• Brief:
Stop at the line containing "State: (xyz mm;": every line of the listing from the first up to that one must be set down exactly.
==================================================
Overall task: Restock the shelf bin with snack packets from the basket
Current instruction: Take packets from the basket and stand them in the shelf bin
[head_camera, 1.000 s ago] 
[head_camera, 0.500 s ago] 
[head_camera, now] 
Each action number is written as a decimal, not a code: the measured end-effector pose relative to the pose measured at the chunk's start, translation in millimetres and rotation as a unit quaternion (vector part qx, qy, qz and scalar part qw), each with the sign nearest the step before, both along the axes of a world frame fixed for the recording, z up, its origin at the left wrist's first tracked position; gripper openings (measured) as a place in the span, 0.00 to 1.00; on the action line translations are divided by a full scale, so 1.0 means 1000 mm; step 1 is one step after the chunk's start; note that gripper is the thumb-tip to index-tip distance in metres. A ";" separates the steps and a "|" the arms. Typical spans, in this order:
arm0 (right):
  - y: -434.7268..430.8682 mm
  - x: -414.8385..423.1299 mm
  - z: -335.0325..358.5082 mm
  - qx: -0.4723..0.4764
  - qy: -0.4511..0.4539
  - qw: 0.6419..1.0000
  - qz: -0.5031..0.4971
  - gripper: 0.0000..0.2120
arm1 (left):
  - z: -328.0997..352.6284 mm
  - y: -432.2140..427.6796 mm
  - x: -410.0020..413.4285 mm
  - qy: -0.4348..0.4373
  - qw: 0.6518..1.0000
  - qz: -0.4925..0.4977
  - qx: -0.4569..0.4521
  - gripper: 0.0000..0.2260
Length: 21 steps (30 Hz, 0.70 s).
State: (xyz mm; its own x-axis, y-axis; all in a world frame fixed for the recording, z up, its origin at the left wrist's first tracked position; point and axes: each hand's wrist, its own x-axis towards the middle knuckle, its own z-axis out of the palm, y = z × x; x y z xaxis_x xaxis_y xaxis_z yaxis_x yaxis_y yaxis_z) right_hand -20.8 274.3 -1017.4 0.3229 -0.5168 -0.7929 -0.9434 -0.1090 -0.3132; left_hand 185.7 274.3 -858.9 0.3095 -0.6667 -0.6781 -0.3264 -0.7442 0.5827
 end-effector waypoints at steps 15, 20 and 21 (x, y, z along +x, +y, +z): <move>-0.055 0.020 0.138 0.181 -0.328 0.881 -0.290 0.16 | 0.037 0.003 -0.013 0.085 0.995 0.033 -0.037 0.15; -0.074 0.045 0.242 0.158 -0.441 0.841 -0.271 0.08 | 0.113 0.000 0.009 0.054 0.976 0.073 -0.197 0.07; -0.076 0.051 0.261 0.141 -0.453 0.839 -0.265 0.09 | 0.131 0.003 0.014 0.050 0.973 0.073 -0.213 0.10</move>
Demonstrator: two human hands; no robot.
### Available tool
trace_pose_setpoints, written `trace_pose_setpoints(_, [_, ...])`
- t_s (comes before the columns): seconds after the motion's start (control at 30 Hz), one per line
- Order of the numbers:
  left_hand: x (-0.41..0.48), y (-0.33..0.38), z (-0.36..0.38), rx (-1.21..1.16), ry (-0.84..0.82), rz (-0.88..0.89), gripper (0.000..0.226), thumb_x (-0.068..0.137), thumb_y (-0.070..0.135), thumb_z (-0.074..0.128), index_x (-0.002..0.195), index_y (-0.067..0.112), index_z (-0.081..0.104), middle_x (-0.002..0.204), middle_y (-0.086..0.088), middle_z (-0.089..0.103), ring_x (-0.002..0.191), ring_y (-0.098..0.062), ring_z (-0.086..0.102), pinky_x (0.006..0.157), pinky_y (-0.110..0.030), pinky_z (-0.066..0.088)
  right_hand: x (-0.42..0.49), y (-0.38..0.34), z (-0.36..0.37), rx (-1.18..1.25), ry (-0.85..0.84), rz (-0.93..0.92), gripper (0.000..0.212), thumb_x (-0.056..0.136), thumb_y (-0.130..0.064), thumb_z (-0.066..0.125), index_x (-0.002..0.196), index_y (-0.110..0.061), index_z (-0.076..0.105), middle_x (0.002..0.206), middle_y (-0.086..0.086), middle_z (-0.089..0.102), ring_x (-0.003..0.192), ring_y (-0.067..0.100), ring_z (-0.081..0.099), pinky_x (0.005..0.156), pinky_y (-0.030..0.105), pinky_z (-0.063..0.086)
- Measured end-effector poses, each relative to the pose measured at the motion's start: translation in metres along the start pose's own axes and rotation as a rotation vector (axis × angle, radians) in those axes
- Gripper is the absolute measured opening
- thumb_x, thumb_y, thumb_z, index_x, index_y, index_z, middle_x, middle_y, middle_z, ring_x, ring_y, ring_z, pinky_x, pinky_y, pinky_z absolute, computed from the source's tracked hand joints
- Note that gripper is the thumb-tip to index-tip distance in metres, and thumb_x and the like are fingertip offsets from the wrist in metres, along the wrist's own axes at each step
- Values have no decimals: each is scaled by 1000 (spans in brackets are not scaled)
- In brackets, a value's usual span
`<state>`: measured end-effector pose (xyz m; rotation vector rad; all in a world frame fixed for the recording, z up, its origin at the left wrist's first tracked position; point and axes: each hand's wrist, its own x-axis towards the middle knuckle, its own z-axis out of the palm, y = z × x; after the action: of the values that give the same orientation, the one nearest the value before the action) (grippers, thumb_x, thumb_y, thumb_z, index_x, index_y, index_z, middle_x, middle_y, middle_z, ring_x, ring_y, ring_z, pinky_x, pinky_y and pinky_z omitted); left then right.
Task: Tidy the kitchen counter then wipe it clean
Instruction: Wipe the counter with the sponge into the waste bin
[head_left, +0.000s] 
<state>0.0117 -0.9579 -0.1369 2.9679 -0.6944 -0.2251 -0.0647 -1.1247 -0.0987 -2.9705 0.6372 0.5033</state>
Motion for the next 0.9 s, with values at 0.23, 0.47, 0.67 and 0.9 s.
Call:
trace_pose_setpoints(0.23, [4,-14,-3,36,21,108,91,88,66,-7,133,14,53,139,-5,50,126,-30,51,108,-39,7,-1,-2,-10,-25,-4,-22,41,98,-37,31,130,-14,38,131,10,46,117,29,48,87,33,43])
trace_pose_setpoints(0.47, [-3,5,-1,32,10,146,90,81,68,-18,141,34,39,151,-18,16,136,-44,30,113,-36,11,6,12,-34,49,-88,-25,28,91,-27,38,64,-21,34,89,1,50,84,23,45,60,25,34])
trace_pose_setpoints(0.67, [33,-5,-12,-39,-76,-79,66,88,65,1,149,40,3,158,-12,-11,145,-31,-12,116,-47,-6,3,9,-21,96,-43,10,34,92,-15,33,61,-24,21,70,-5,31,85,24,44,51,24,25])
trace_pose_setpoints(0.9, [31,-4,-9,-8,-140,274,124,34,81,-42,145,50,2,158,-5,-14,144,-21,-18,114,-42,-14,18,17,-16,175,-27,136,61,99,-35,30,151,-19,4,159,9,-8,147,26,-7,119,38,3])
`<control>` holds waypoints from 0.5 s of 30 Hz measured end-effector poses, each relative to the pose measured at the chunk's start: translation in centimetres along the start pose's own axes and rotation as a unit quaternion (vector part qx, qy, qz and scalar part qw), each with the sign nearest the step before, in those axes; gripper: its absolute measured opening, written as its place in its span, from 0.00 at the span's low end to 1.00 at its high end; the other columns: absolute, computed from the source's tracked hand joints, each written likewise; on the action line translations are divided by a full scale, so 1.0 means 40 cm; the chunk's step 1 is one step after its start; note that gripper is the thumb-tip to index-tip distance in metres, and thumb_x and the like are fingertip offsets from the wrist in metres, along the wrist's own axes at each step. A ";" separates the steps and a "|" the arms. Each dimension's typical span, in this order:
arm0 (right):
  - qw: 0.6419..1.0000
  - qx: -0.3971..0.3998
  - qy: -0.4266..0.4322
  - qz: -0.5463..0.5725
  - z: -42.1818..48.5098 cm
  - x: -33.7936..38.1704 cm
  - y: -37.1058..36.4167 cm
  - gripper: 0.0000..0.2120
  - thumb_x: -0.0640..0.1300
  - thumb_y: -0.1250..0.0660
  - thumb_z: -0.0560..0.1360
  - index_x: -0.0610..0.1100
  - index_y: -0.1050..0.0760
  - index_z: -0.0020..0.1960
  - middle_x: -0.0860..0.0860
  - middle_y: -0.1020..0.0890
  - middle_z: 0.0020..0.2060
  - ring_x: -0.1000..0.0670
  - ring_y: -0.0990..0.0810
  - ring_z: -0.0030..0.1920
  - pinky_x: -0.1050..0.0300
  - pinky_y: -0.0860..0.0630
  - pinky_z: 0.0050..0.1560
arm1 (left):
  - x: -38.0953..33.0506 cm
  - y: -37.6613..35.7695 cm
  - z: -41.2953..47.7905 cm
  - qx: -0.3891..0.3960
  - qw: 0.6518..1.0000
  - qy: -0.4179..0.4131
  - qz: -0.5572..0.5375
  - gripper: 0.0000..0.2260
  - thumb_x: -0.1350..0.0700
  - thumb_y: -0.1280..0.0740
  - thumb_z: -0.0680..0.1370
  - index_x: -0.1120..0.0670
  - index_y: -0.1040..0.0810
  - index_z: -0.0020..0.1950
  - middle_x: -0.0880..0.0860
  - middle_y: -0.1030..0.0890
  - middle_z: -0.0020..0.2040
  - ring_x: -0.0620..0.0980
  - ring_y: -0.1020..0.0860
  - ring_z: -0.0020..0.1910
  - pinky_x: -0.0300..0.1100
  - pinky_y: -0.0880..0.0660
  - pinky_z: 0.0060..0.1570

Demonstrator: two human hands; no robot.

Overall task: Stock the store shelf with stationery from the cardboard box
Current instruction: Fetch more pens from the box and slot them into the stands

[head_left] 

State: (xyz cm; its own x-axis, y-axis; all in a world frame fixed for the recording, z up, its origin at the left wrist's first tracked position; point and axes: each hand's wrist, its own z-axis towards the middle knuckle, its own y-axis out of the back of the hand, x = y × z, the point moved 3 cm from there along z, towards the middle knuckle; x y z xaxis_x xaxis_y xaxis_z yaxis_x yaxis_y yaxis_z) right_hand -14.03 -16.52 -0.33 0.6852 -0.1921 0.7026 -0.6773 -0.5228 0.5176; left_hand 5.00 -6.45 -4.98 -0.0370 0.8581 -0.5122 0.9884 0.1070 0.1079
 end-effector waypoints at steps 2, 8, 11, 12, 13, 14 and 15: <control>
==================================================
• Exercise output:
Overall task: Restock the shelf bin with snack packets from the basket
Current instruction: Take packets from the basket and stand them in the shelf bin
[head_camera, 1.000 s ago] 
[head_camera, 0.500 s ago] 
[head_camera, now] 
Each action number is written as a decimal, not a code: the measured end-effector pose relative to the pose measured at the chunk's start, translation in millimetres and rotation as a unit quaternion (vector part qx, qy, qz and scalar part qw), each with the sign nearest the step before, both along the axes of a world frame fixed for the recording, z up, its origin at the left wrist's first tracked position; gripper openings (measured) as a place in the span, 0.00 to 1.00; on the action line translations are divided by a full scale, so 1.0 means 1000 mm; step 1 is one step after the chunk's start; note that gripper is the thumb-tip to index-tip distance in metres. A ";" separates the steps and a "|" the arms. Typical spans, in this order:
arm0 (right):
  - y: -434.7268..430.8682 mm
  - x: -414.8385..423.1299 mm
  - z: -335.0325..358.5082 mm
  - qx: -0.4723..0.4764
  - qy: -0.4511..0.4539
  - qw: 0.6419..1.0000
  - qz: -0.5031..0.4971
  - gripper: 0.0000..0.2120
arm1 (left):
  - z: -328.0997..352.6284 mm
  - y: -432.2140..427.6796 mm
  - x: -410.0020..413.4285 mm
  - qy: -0.4348..0.4373
  - qw: 0.6518..1.0000
  - qz: -0.4925..0.4977
  - qx: -0.4569..0.4521
  - gripper: 0.0000..0.2260
Length: 21 steps (30 Hz, 0.70 s).
State: (xyz mm; its own x-axis, y-axis; all in a world frame fixed for the recording, z up, its origin at the left wrist's first tracked position; point and axes: each hand's wrist, its own x-axis towards the middle knuckle, its own z-axis out of the palm, y = z × x; x y z xaxis_x xaxis_y xaxis_z yaxis_x yaxis_y yaxis_z) right_hand -20.8 274.3 -1017.4 0.3229 -0.5168 -0.7929 -0.9434 -0.1090 -0.3132; left_hand 185.7 274.3 -858.9 0.3095 -0.6667 -0.6781 -0.3264 -0.7442 0.5827

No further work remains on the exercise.